Who is making the Offer?

The Offeror is an indirect, wholly-owned subsidiary of Viston, a Swiss company limited by shares (AG) established in 2008 under the laws of Switzerland. The Offeror was established on September 28, 2021 under the laws of the Province of Ontario. The Offeror’s registered office is located at 100 King Street West, Suite 1600, 1 First Canadian Place, Toronto, Ontario, Canada M5X 1G5. The registered and head office of Viston is located at Haggenstreet 9, 9014 St. Gallen, Switzerland. The principal executive offices of Viston and the Offeror are located at Haggenstreet 9, 9014 St. Gallen, Switzerland and the telephone number is +49 7136 9918888.

Viston was created to invest in renewable energies and clean technologies, as well as in the environmental protection industry. Viston aims to foster innovative technologies, environmentally-friendly and clean fossil fuels and to help shape the future of energy. Since October 2008, Viston has undertaken its research, development and transfer initiatives in Saint Gallen, Switzerland. Viston has been working to optimize and adapt these technologies to current market requirements to create well-engineered products. Viston’s work also includes the determination of technical and economic risks, as well as the search for financing opportunities.

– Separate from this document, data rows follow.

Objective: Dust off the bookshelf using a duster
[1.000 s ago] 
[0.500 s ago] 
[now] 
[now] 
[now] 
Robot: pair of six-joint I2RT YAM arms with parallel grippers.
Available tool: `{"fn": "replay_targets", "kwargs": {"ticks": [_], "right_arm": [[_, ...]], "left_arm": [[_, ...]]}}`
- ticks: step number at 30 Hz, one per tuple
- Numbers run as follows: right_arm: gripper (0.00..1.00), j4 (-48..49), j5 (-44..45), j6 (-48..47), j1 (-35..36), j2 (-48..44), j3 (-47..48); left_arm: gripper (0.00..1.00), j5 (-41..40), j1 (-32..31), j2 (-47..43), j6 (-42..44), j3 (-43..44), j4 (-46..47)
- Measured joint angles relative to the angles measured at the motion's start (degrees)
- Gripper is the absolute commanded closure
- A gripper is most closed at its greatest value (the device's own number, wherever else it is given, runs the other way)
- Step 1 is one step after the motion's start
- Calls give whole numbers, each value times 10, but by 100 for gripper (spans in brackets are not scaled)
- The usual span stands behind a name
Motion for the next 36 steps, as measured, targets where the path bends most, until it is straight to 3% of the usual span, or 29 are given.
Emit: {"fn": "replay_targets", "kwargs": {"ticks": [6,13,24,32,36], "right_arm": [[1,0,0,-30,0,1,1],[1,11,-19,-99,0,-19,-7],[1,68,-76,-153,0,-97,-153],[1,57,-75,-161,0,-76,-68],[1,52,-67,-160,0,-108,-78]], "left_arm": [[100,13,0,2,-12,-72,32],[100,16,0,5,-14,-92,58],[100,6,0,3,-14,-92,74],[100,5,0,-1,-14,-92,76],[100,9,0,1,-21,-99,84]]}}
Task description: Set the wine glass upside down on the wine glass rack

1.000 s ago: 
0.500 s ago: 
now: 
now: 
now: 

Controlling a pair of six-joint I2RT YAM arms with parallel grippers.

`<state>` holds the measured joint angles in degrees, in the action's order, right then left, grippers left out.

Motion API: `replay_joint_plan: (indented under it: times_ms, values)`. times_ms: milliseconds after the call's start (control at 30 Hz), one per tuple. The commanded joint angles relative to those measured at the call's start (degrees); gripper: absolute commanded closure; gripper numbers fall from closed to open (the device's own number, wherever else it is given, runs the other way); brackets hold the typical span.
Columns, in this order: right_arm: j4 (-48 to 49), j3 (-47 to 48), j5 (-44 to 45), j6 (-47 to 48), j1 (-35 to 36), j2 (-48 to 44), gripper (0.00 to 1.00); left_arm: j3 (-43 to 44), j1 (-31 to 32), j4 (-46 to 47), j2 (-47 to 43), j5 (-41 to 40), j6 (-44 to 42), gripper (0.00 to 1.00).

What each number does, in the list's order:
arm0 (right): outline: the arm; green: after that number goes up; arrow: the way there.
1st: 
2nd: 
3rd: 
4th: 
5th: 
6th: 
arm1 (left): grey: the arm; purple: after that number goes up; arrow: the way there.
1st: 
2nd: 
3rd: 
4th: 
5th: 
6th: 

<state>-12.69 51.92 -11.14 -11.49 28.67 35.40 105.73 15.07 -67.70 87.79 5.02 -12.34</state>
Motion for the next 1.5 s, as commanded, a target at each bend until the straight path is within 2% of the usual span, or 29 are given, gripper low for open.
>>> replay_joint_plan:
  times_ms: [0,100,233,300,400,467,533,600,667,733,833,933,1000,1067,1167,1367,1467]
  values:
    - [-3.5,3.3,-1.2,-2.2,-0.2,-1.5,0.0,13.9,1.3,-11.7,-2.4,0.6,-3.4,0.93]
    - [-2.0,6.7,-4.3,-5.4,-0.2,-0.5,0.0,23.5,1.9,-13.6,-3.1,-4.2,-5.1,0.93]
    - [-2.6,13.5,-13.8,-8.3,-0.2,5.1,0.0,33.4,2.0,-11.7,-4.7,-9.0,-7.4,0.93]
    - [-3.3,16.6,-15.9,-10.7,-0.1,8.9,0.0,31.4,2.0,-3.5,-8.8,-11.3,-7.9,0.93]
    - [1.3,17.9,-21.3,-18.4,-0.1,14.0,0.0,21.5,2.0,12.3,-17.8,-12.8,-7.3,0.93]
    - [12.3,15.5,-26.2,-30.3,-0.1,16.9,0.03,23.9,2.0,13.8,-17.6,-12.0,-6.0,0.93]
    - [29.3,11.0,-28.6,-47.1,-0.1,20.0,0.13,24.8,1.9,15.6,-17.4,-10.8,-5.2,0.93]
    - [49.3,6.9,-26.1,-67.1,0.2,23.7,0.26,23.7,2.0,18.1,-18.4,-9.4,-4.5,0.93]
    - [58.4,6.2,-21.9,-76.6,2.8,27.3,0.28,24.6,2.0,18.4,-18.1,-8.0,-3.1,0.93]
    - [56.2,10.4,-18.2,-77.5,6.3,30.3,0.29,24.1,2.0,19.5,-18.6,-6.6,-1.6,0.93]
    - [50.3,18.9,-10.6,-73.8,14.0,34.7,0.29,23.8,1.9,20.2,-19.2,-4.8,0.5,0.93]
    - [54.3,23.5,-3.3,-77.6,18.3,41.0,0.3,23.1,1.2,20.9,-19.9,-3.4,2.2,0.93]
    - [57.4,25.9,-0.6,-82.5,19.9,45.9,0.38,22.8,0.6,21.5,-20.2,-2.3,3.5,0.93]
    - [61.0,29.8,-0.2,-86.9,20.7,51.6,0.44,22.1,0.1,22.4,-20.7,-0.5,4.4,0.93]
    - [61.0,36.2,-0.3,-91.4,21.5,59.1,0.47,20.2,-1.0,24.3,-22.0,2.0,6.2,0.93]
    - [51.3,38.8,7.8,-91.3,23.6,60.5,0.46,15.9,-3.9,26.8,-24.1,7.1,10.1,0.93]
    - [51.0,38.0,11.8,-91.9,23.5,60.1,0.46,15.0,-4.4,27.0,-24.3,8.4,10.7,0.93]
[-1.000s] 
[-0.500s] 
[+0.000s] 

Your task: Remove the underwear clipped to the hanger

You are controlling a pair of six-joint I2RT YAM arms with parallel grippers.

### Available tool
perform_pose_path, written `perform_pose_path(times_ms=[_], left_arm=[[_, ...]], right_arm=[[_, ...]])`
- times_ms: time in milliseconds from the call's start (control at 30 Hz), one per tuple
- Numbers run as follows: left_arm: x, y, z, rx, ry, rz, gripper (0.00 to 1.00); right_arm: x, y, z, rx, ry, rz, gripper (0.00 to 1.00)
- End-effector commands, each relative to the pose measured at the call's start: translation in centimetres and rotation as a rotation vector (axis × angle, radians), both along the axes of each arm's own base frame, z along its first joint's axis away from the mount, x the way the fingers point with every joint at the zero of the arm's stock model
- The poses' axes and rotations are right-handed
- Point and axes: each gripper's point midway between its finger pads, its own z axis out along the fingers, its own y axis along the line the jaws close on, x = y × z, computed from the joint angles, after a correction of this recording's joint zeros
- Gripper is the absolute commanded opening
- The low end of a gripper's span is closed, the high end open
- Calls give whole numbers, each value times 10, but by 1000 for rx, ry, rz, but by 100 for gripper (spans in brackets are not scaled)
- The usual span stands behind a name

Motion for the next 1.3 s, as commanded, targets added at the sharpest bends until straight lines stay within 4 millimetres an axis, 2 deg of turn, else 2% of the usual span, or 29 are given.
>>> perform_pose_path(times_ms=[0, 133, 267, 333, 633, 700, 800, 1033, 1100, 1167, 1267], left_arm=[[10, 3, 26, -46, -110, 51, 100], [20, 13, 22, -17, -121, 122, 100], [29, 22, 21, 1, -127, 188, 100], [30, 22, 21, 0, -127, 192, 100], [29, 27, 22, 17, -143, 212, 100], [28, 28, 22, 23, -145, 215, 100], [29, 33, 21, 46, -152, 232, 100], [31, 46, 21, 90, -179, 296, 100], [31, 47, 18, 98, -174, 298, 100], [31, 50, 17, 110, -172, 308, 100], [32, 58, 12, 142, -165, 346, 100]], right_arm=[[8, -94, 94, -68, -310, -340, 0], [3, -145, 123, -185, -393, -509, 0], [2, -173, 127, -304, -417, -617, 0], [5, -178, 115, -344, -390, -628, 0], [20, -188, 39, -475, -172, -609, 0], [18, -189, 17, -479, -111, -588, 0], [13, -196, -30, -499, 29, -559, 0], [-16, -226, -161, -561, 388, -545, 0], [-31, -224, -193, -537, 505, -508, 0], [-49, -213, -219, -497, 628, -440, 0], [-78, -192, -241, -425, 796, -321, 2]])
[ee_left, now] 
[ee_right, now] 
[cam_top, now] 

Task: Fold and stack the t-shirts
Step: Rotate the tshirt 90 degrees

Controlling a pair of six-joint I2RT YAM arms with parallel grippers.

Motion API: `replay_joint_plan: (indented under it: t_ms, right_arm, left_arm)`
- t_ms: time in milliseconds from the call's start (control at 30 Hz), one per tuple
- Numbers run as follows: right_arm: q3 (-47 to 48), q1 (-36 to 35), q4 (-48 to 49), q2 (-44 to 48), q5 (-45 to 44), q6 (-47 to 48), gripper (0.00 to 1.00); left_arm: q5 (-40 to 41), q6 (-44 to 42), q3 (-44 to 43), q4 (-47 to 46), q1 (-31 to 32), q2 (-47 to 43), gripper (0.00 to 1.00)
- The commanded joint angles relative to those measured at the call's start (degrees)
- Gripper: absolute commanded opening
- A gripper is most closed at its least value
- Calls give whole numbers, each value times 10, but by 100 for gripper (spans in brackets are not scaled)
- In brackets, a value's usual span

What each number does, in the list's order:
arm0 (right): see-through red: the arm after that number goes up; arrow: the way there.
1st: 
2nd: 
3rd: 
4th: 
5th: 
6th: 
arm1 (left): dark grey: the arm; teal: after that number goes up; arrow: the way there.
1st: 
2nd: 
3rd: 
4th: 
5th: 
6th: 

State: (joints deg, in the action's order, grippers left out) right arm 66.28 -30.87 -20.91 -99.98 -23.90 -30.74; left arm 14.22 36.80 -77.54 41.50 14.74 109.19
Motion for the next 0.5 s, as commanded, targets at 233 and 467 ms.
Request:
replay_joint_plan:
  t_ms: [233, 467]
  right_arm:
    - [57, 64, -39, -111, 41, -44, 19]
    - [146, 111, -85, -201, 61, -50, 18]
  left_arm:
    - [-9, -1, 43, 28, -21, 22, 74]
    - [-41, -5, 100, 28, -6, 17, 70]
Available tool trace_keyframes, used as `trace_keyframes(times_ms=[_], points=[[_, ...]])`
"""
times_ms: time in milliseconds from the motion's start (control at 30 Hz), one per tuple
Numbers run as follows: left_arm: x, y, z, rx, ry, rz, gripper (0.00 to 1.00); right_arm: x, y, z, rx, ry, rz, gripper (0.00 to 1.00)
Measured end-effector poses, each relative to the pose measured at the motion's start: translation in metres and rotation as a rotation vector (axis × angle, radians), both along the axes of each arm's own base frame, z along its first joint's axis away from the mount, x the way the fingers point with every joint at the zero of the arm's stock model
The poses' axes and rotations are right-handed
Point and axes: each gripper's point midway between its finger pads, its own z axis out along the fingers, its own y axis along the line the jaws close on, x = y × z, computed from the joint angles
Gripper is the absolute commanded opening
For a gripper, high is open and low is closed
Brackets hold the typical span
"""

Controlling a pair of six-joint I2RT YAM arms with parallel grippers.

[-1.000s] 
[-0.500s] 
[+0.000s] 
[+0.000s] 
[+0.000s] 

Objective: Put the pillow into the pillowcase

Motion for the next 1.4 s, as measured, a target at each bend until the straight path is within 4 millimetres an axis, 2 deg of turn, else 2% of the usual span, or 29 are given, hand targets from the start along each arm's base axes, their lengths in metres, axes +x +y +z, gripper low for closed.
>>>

See Section 1 of the Circular, “The Offeror”.

What is the Offeror proposing?

The Offeror is offering to purchase, on the terms and subject to the conditions of the Offer, all of the issued and outstanding Common Shares, including, without limitation, any Common Shares that may become issued and outstanding after the date of the Offer but before the Expiry Time upon the exercise or conversion of Convertible Securities.

See Section 1 of the Offer to Purchase, “The Offer”.

What would I receive in exchange for each of my Common Shares?

The Offeror is offering $0.74 per Common Share in cash for each Common Share you hold, without interest and less any required withholding taxes. Shareholders will have the right to elect to receive payment of the cash consideration under the Offer in U.S. dollars by checking the appropriate box in the Letter of Transmittal, in which case such Shareholder will have acknowledged and agreed that, in respect of the cash payment under the Offer, the exchange rate for one Canadian dollar expressed in U.S. dollars will be based on the exchange rate available to the Depositary at its typical banking institution on the date the funds are converted.


See Section 1 of the Offer to Purchase, “The Offer”.

Are any outstanding securities of Petroteq not included in the Offer?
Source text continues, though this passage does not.